Nineteen Years Later

by savage_daughter



Category: Harry Potter - J. K. Rowling
Genre: Alternate Universe - Post-War, Community: sshg_promptfest, F/M, Post-Traumatic Stress Disorder - PTSD
Language: English
Status: Completed
Published: 2020-05-20
Updated: 2020-05-20
Packaged: 2021-03-02 18:13:33
Rating: Teen And Up Audiences
Warnings: No Archive Warnings Apply
Chapters: 1
Words: 3,375
Publisher: archiveofourown.org
Story URL: https://archiveofourown.org/works/24281113
Author URL: https://archiveofourown.org/users/savage_daughter/pseuds/savage_daughter
Summary: When Crispin and Attina Snape arrive home from school with a new assignment, Severus and Hermione are overwhelmed with a past they have done their best to put behind them. Originally written for sshg-prompfest in July 2015.
Relationships: Hermione Granger/Severus Snape
Comments: 4
Kudos: 61





	Nineteen Years Later

**Author's Note:**

> Is it really old-school to state: Anything you recognize belongs to JK Rowling and I've just been playing with her characters for 12 years across multiple platforms under different pen names? Because if it isn't... it's all true. 
> 
> This prompt was given to me in 2015 for the SS_HG Prompfest! It was the first (and so far, last fest) I've ever participated in.

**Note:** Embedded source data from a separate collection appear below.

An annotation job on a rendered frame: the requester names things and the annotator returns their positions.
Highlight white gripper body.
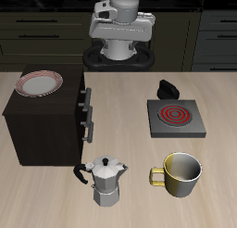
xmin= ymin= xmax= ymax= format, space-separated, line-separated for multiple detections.
xmin=88 ymin=11 xmax=156 ymax=44

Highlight round black stove knob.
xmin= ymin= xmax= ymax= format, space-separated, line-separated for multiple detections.
xmin=156 ymin=79 xmax=181 ymax=100

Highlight dark grey stove plate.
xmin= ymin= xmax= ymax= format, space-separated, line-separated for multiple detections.
xmin=146 ymin=98 xmax=207 ymax=139

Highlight dark kitchen cupboards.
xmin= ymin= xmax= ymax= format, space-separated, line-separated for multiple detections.
xmin=0 ymin=8 xmax=203 ymax=73

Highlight white plate with red rim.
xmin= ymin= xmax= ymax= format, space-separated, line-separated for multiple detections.
xmin=14 ymin=70 xmax=65 ymax=98

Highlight black kitchen counter top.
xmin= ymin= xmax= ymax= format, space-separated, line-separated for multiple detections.
xmin=0 ymin=0 xmax=237 ymax=13

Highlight grey kitchen cupboards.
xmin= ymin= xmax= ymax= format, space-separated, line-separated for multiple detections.
xmin=190 ymin=8 xmax=237 ymax=73

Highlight dark wooden cabinet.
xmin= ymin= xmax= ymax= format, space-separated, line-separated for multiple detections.
xmin=2 ymin=63 xmax=94 ymax=168

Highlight silver moka pot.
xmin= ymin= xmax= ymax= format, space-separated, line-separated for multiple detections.
xmin=72 ymin=154 xmax=130 ymax=208

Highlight yellow and white mug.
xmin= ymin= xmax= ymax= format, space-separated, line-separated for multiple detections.
xmin=149 ymin=151 xmax=204 ymax=199

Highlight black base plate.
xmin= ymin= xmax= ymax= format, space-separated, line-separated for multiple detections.
xmin=81 ymin=41 xmax=156 ymax=70

“What was the war like?” Crispin Snape asked his parents. 

He and his sister, Attina, sat attentively with their quills pressed against parchment waiting for their parents’ responses- a perfect imitation of their mother at their age. 

If it had not been for the serious line of questioning he and his wife were about to undergo, Severus would have barked in laughter at the caricatures his children had turned into in the short time it had taken for them to announce their assignment, and demand that both Hermione and Severus drop whatever it was they had been doing. 

Attina had promptly presented them with a letter from their teacher, unloading her school bag on the dining room table. 

The assignment had come in a crisp white envelope addressed to Master and Madame Snape. 

His wife had baulked at the address and very nearly cursed. 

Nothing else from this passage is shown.